A pipeline has 2 pur­poses: train­ing peo­ple and iden­ti­fy­ing good stu­dents. We want to do the lat­ter as much as the former. Not just for the sake of the in­sti­tu­tions we ul­ti­mately wish to recom­mend can­di­dates to, but also for the sake of the can­di­dates that want to know whether they are up to the task. We re­cently did a poll on Face­book ask­ing “what seems to be your biggest bot­tle­neck to be­com­ing a re­searcher” and “I’m not sure I’m tal­ented enough” was the most pop­u­lar op­tion by far (dou­bling the next one).

I agree that it looks silly right now be­cause we’re a tiny startup that up­loaded 2 videos and a few guides to some text­books, and it will prob­a­bly be this small for at least a year to come.
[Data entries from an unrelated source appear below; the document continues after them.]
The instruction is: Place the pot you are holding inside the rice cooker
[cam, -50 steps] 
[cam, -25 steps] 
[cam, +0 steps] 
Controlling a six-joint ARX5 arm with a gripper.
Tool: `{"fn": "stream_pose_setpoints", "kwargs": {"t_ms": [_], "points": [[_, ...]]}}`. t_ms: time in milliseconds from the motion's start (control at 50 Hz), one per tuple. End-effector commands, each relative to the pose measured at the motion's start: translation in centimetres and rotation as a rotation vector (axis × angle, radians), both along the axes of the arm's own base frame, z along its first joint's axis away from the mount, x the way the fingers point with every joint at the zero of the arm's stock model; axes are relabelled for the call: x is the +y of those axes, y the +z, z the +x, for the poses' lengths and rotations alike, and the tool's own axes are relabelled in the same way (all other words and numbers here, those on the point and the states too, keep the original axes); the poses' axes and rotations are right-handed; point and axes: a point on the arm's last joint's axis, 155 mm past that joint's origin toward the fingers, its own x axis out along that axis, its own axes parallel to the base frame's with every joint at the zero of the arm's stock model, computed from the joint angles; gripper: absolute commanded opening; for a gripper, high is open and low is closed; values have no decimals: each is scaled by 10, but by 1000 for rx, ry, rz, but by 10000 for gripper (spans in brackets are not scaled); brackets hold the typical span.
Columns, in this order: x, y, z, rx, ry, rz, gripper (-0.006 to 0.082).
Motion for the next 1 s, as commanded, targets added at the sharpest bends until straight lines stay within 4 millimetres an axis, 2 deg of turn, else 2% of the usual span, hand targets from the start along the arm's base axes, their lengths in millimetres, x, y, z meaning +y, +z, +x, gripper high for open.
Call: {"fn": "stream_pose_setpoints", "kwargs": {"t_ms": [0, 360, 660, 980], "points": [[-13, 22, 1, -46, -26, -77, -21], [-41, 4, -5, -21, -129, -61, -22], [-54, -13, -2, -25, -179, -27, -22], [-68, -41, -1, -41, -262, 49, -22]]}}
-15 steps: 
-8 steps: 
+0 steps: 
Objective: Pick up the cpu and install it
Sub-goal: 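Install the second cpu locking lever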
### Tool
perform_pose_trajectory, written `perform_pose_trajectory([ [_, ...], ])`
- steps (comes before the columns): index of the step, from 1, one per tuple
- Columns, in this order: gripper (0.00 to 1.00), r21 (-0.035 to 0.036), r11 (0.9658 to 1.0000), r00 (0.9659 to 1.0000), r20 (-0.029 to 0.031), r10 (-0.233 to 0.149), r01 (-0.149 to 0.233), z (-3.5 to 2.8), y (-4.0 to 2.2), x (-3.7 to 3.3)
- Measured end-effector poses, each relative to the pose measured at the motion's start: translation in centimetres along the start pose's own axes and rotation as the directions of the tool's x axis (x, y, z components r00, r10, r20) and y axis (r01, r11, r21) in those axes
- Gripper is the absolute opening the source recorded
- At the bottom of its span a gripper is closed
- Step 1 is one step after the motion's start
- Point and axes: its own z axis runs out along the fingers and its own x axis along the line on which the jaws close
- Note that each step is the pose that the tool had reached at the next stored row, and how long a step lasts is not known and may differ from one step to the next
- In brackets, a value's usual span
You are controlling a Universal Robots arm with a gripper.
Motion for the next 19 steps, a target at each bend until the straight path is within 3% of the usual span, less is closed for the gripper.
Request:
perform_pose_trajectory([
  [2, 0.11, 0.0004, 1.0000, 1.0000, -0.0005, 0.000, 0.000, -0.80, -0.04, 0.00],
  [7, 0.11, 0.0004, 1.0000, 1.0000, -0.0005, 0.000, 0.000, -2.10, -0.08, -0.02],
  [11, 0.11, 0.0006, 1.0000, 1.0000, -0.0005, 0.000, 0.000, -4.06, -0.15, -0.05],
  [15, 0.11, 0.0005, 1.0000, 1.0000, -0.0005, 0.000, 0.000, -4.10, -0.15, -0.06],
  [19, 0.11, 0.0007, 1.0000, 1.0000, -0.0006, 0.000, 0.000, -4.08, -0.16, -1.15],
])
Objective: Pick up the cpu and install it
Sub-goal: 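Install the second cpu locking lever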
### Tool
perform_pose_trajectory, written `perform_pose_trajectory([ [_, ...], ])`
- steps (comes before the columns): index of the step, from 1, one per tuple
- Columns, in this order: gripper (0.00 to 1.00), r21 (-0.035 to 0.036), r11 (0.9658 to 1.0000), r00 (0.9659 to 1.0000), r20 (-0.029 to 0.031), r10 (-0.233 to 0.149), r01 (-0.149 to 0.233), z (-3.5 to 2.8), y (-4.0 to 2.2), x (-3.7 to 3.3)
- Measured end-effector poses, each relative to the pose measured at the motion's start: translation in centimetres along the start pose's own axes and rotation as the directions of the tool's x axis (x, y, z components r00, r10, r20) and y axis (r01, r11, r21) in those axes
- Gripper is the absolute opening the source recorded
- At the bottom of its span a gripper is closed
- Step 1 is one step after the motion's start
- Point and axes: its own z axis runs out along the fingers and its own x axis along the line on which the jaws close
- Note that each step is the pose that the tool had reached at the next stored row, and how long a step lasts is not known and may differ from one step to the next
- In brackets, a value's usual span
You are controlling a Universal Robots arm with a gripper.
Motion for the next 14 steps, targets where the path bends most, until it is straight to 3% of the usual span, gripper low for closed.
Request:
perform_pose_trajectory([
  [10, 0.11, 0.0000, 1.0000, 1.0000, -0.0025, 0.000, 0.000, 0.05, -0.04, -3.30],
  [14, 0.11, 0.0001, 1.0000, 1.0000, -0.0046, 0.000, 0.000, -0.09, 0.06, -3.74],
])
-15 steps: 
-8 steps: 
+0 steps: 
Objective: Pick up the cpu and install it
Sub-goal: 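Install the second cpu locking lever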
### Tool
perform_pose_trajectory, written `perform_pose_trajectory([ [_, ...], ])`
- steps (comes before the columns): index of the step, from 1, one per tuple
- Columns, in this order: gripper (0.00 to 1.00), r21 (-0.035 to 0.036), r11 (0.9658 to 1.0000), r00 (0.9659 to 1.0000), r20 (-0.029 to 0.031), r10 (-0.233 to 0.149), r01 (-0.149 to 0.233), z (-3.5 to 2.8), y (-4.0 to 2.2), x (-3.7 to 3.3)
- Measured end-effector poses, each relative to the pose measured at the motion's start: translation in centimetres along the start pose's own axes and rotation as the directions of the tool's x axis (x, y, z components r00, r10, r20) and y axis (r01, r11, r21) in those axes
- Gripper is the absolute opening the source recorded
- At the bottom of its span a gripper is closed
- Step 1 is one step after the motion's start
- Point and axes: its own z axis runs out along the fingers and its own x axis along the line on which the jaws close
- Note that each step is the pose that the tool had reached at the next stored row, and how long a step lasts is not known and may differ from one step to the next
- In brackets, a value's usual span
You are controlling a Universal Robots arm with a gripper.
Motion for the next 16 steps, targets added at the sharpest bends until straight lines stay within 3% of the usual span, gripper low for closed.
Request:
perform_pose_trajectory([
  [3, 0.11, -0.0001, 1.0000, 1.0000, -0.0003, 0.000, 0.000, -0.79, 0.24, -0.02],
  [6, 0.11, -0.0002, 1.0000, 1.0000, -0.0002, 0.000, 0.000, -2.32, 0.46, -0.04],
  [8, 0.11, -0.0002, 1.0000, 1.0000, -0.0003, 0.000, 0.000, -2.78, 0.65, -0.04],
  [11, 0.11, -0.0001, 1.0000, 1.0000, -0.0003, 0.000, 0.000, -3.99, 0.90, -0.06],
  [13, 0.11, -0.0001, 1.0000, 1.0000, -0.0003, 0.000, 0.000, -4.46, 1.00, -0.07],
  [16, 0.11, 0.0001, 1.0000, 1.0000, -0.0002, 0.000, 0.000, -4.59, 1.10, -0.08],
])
You got me to con­sider us­ing some­thing more hum­ble in the mean­time. I’ll bring it up in our next meet­ing.

• Cur­rently we can ac­cess all course ma­te­ri­als at once. For the time be­ing, it might be bet­ter to hide the in­com­plete bits so no­body can wan­der ahead and miss things. Slash, it might be bet­ter to force users to try one sec­tion be­fore un­lock­ing the next; oth­er­wise peo­ple might eter­nally put off the hard sec­tions.

That said, the plat­form looks new so it might not sup­port this.